# Assigned task
When you reach the line with "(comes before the" in the data below, begin printing lines exactly, and stop once the line with "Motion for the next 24" has been printed.

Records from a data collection
★ ★ ★

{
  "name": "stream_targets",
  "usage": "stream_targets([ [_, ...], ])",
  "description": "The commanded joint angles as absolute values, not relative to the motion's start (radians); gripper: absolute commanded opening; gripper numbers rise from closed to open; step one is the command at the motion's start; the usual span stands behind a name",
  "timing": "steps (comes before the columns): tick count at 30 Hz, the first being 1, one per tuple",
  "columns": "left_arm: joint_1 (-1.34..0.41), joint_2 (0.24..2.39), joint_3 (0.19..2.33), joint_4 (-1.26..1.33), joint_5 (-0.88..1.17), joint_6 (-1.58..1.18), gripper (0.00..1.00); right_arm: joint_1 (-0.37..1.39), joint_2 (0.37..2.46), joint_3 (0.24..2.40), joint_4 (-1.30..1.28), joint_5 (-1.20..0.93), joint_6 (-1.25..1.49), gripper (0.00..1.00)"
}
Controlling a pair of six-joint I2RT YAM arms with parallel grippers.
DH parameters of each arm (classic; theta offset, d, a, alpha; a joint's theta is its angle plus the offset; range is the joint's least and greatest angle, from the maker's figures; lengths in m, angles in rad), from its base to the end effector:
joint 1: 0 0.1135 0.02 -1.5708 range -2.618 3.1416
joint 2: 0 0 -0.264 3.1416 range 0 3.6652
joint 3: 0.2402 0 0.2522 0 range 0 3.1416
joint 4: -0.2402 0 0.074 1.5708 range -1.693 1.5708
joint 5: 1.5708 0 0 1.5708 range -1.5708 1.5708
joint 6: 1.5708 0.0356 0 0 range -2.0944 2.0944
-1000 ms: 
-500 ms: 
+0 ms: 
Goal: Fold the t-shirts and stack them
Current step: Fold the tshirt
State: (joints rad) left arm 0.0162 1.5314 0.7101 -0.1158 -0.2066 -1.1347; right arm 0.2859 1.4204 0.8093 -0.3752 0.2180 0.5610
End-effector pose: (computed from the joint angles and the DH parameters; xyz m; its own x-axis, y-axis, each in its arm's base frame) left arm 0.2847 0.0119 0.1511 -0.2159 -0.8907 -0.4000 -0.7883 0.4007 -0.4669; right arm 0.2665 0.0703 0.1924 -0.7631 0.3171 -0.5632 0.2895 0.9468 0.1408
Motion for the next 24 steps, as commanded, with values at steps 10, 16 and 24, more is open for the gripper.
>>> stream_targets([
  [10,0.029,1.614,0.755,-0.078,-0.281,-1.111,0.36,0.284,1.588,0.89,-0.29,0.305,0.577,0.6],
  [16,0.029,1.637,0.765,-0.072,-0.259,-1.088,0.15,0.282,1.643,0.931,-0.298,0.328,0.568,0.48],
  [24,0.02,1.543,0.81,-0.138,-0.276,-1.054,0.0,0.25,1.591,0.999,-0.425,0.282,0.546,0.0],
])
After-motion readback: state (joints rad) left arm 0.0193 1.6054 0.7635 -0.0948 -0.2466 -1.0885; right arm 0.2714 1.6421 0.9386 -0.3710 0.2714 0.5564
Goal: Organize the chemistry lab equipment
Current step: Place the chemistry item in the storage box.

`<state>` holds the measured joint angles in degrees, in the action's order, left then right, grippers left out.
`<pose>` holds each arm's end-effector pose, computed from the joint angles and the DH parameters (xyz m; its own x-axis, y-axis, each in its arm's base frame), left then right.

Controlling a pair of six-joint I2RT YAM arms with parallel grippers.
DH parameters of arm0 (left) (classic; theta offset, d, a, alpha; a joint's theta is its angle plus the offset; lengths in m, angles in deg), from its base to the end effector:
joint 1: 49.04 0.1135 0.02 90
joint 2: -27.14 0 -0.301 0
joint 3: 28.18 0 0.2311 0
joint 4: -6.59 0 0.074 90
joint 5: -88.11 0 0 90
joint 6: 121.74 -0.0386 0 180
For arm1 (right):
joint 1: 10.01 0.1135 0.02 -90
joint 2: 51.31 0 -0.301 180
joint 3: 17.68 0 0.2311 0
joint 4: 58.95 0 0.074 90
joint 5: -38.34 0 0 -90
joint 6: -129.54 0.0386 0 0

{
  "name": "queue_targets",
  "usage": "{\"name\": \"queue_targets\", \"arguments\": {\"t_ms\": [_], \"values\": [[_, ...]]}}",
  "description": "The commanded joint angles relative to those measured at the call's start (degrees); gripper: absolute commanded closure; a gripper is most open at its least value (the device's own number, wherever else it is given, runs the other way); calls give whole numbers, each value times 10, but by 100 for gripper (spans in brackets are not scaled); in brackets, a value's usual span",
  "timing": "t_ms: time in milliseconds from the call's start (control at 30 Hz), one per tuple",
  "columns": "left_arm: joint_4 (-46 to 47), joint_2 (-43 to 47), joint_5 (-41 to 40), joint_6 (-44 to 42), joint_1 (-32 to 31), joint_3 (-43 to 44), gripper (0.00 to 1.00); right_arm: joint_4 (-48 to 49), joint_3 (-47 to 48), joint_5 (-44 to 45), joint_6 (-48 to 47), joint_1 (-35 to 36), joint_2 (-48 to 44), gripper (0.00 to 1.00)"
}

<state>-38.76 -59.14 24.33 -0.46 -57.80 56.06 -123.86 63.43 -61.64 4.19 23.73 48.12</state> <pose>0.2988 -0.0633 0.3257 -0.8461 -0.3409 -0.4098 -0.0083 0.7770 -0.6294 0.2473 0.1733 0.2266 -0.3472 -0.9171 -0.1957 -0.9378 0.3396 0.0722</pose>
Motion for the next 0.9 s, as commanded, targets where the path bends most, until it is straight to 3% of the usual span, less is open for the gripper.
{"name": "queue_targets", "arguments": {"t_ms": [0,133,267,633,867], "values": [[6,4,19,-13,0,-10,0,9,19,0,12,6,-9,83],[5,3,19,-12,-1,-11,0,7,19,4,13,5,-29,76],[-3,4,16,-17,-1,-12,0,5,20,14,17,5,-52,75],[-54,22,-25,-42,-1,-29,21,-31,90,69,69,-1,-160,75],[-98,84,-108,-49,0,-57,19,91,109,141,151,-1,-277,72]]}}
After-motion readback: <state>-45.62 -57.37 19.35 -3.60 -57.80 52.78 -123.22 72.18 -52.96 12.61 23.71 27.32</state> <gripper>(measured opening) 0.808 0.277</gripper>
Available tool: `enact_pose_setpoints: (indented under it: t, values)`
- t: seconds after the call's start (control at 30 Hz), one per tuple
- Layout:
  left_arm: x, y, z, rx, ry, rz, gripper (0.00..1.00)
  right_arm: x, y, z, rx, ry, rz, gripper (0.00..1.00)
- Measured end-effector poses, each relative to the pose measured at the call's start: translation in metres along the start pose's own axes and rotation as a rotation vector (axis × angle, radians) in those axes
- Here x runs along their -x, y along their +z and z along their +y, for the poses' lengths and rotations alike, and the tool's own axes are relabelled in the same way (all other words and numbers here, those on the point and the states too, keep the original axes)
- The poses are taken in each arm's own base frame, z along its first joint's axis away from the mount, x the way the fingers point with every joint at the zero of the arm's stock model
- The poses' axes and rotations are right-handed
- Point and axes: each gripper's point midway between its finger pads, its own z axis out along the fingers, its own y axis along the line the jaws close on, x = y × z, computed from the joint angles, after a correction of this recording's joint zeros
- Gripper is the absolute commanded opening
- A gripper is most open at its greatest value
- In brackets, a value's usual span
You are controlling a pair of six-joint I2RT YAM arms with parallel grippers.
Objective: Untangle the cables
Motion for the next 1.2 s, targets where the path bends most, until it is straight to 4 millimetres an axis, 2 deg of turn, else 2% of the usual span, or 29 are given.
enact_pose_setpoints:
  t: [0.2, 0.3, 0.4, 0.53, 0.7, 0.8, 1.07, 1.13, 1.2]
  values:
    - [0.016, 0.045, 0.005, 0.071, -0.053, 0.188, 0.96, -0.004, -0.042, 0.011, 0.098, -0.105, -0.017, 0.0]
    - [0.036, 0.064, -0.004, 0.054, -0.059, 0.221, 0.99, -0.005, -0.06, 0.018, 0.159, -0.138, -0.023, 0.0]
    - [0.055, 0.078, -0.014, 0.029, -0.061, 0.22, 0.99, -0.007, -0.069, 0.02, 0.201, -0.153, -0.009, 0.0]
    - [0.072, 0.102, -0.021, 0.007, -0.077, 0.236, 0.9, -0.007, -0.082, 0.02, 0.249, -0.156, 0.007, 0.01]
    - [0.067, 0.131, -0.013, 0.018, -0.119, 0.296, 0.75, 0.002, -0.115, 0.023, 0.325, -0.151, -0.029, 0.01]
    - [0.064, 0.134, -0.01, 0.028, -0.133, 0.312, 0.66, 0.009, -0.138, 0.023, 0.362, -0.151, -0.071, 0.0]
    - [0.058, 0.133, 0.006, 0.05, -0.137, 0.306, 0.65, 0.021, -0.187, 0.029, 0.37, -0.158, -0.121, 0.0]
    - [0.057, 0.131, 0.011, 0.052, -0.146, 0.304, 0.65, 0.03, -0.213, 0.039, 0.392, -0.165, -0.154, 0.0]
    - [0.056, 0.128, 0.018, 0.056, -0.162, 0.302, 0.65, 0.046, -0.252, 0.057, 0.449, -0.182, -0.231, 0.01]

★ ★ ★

# Output for this task
  "timing": "steps (comes before the columns): tick count at 30 Hz, the first being 1, one per tuple",
  "columns": "left_arm: joint_1 (-1.34..0.41), joint_2 (0.24..2.39), joint_3 (0.19..2.33), joint_4 (-1.26..1.33), joint_5 (-0.88..1.17), joint_6 (-1.58..1.18), gripper (0.00..1.00); right_arm: joint_1 (-0.37..1.39), joint_2 (0.37..2.46), joint_3 (0.24..2.40), joint_4 (-1.30..1.28), joint_5 (-1.20..0.93), joint_6 (-1.25..1.49), gripper (0.00..1.00)"
}
Controlling a pair of six-joint I2RT YAM arms with parallel grippers.
DH parameters of each arm (classic; theta offset, d, a, alpha; a joint's theta is its angle plus the offset; range is the joint's least and greatest angle, from the maker's figures; lengths in m, angles in rad), from its base to the end effector:
joint 1: 0 0.1135 0.02 -1.5708 range -2.618 3.1416
joint 2: 0 0 -0.264 3.1416 range 0 3.6652
joint 3: 0.2402 0 0.2522 0 range 0 3.1416
joint 4: -0.2402 0 0.074 1.5708 range -1.693 1.5708
joint 5: 1.5708 0 0 1.5708 range -1.5708 1.5708
joint 6: 1.5708 0.0356 0 0 range -2.0944 2.0944
-1000 ms: 
-500 ms: 
+0 ms: 
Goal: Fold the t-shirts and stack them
Current step: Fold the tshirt
State: (joints rad) left arm 0.0162 1.5314 0.7101 -0.1158 -0.2066 -1.1347; right arm 0.2859 1.4204 0.8093 -0.3752 0.2180 0.5610
End-effector pose: (computed from the joint angles and the DH parameters; xyz m; its own x-axis, y-axis, each in its arm's base frame) left arm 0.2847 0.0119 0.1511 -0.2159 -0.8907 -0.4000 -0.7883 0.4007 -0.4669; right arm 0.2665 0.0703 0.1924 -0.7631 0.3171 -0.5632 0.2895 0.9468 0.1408
Motion for the next 24 steps, as commanded, with values at steps 10, 16 and 24, more is open for the gripper.

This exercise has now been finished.